From the entries below, please output exactly the lines starting at the one containing "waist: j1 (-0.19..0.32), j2" and ending at the one containing "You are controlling", both included.

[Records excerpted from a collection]

--- START ---

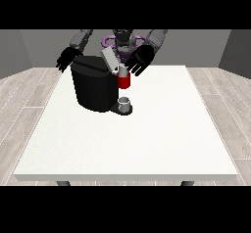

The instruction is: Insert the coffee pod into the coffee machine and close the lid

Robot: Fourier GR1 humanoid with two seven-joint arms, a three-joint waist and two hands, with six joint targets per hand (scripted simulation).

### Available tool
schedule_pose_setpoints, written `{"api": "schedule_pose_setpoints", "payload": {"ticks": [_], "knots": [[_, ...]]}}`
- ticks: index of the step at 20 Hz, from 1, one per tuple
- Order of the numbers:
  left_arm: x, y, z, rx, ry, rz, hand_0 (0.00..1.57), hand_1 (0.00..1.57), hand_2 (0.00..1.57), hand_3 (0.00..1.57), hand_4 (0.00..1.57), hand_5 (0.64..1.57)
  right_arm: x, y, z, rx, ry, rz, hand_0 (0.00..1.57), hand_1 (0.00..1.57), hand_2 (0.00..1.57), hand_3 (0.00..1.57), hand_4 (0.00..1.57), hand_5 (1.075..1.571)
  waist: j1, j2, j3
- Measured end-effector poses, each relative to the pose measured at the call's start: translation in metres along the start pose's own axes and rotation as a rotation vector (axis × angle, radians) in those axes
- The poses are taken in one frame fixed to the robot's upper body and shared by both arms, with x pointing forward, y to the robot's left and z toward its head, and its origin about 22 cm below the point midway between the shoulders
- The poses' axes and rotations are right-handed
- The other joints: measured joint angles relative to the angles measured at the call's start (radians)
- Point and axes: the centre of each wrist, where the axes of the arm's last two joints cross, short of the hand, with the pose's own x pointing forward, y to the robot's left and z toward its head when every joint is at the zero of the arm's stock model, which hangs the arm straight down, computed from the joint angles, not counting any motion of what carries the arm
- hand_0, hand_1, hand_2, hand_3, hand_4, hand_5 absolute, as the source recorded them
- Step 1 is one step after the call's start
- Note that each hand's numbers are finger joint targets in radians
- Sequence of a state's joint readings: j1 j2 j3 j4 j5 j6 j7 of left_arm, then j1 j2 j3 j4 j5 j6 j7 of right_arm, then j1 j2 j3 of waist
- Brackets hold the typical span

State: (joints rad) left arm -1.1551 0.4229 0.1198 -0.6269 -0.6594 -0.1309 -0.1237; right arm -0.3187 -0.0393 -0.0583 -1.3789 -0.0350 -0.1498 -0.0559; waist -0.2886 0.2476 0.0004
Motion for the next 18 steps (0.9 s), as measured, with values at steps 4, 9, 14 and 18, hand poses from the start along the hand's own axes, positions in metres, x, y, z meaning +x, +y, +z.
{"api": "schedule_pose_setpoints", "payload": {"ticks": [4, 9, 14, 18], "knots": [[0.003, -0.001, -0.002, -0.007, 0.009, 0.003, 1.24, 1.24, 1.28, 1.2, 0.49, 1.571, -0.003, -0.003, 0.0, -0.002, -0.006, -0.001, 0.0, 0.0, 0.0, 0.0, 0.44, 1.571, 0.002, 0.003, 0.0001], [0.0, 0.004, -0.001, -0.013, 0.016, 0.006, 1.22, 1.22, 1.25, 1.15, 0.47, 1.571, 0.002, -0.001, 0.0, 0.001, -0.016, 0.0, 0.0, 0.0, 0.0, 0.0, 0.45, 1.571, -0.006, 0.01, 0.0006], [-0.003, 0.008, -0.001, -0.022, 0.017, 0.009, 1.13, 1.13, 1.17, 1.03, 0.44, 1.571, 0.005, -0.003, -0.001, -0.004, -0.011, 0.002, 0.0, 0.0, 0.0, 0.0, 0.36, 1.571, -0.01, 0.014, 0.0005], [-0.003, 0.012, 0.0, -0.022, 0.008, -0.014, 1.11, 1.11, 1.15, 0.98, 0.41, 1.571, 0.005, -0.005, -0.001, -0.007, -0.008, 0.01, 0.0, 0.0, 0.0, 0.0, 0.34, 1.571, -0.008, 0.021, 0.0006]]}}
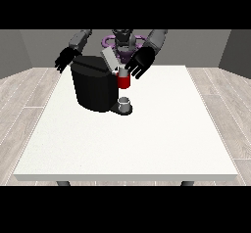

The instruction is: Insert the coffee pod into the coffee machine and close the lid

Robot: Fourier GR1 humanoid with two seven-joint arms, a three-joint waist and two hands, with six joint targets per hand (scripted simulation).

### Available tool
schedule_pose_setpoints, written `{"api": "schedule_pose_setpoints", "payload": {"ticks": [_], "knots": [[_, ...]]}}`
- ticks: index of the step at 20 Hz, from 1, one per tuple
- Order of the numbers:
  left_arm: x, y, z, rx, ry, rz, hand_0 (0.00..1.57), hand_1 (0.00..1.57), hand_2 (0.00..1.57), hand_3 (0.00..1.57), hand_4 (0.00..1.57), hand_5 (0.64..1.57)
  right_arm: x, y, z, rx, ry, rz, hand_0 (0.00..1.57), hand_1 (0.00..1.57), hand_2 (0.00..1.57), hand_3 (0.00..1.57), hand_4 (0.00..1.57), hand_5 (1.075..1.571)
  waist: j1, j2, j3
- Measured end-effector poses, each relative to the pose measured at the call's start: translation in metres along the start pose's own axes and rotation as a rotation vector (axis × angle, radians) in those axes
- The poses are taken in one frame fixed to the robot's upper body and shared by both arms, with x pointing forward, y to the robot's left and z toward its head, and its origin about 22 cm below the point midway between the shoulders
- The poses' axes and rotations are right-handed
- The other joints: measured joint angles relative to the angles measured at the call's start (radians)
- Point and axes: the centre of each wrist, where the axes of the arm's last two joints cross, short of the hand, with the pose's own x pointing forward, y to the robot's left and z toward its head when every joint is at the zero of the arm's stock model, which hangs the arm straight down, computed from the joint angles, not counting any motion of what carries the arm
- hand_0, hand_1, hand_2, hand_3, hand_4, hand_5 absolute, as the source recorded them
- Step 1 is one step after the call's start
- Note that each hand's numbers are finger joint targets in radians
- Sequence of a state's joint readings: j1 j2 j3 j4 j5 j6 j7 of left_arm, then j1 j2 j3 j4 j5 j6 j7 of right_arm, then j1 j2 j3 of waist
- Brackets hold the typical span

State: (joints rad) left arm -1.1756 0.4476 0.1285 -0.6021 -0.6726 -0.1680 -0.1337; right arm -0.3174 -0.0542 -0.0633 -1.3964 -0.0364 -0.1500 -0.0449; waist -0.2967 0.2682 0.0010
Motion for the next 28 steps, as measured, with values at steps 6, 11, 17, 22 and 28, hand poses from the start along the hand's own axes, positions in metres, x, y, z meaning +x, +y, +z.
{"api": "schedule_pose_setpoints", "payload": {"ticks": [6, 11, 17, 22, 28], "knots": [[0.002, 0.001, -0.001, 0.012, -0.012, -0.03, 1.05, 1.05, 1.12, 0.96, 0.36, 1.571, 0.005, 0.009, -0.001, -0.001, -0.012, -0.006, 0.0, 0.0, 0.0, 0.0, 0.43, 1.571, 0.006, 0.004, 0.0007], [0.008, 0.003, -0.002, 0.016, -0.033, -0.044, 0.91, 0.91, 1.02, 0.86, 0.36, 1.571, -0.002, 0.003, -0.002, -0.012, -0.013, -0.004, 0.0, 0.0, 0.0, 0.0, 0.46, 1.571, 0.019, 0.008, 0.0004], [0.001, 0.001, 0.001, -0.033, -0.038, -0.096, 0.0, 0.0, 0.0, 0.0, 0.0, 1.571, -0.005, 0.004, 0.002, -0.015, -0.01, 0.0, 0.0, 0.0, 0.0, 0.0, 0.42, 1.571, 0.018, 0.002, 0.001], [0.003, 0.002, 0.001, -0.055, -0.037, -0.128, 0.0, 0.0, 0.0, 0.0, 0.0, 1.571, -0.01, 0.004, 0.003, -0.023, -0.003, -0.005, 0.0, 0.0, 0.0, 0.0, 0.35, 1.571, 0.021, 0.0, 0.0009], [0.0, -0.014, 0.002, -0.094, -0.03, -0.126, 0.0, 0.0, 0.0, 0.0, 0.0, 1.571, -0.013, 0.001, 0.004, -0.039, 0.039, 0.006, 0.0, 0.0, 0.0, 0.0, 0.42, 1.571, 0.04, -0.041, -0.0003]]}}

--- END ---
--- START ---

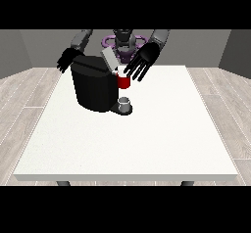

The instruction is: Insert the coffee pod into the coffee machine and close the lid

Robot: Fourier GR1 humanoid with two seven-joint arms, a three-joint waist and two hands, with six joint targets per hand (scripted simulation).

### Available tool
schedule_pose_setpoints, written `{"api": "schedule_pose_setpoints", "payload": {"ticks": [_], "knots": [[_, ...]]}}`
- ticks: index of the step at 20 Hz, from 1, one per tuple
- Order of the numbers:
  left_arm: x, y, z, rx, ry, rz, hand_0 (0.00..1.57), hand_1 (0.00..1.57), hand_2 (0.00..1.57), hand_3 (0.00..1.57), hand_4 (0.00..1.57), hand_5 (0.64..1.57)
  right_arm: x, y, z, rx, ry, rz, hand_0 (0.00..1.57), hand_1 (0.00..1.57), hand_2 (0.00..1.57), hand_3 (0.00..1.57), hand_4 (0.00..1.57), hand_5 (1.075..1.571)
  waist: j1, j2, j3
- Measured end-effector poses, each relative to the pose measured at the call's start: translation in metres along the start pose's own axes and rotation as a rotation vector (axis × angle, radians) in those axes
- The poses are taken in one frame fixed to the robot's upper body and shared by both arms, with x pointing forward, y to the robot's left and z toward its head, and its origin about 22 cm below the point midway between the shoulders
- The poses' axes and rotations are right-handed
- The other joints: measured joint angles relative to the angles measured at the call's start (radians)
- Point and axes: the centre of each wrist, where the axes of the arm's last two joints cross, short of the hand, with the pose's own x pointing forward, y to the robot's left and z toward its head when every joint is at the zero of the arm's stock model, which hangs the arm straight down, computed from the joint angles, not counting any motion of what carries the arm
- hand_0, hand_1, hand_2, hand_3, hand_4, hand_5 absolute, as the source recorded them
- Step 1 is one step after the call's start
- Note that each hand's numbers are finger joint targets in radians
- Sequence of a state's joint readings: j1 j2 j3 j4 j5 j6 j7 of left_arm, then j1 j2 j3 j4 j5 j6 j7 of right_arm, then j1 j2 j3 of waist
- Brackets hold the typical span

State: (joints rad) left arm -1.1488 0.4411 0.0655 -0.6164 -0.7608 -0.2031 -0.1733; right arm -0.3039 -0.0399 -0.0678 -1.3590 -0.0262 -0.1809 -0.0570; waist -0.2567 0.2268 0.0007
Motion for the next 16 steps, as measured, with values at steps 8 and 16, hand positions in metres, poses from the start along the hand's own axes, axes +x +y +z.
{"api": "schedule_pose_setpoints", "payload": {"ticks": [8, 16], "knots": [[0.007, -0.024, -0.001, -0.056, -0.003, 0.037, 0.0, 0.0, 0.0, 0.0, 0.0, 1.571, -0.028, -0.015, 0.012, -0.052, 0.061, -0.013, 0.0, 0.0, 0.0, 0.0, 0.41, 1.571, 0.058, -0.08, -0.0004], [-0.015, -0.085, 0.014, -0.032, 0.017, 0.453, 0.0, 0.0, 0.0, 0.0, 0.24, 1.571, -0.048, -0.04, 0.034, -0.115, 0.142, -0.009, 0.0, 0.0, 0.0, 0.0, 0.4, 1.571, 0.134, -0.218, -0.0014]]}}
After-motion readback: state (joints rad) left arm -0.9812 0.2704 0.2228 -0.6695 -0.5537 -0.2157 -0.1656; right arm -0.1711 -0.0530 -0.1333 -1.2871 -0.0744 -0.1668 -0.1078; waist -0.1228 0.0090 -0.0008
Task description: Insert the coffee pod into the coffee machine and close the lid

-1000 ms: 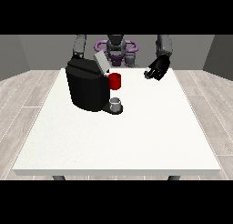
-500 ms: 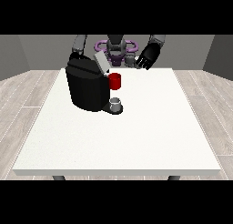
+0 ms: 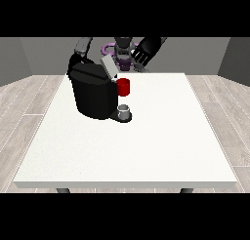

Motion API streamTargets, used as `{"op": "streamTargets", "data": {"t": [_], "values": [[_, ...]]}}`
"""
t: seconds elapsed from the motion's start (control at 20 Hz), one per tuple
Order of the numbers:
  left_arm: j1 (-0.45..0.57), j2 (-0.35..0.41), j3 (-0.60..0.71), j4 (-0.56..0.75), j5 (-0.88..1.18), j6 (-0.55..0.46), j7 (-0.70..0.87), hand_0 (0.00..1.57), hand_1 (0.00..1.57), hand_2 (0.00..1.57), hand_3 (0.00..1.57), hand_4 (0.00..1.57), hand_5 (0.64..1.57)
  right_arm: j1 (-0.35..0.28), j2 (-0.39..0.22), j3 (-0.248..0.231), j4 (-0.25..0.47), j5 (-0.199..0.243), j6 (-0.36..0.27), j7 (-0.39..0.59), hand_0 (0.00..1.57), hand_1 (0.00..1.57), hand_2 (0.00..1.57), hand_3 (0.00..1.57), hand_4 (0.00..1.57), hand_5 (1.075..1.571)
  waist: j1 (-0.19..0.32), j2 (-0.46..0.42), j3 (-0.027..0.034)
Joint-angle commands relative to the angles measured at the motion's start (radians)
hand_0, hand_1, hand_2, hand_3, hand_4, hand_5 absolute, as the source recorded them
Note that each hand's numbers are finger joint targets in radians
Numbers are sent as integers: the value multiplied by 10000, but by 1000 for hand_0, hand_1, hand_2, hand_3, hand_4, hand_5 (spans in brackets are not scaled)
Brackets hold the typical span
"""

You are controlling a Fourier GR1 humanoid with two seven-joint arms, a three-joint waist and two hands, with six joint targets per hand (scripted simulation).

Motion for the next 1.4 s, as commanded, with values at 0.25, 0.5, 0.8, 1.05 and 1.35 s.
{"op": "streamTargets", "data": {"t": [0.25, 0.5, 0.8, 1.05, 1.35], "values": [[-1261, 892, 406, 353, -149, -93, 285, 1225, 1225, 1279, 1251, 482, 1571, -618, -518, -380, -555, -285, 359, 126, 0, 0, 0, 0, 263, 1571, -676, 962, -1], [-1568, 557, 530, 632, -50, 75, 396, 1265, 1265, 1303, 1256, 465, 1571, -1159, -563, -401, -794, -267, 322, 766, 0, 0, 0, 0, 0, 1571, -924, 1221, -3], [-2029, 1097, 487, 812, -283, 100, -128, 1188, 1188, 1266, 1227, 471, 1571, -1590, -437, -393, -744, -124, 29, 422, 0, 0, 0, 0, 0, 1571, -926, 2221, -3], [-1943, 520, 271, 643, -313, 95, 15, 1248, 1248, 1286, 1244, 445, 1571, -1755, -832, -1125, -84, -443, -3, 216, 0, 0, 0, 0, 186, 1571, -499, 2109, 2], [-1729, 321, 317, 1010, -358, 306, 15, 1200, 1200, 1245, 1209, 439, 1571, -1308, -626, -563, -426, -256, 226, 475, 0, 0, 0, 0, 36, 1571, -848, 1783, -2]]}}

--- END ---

Output for this task
  waist: j1 (-0.19..0.32), j2 (-0.46..0.42), j3 (-0.027..0.034)
Joint-angle commands relative to the angles measured at the motion's start (radians)
hand_0, hand_1, hand_2, hand_3, hand_4, hand_5 absolute, as the source recorded them
Note that each hand's numbers are finger joint targets in radians
Numbers are sent as integers: the value multiplied by 10000, but by 1000 for hand_0, hand_1, hand_2, hand_3, hand_4, hand_5 (spans in brackets are not scaled)
Brackets hold the typical span
"""

You are controlling a Fourier GR1 humanoid with two seven-joint arms, a three-joint waist and two hands, with six joint targets per hand (scripted simulation).

The output given is complete.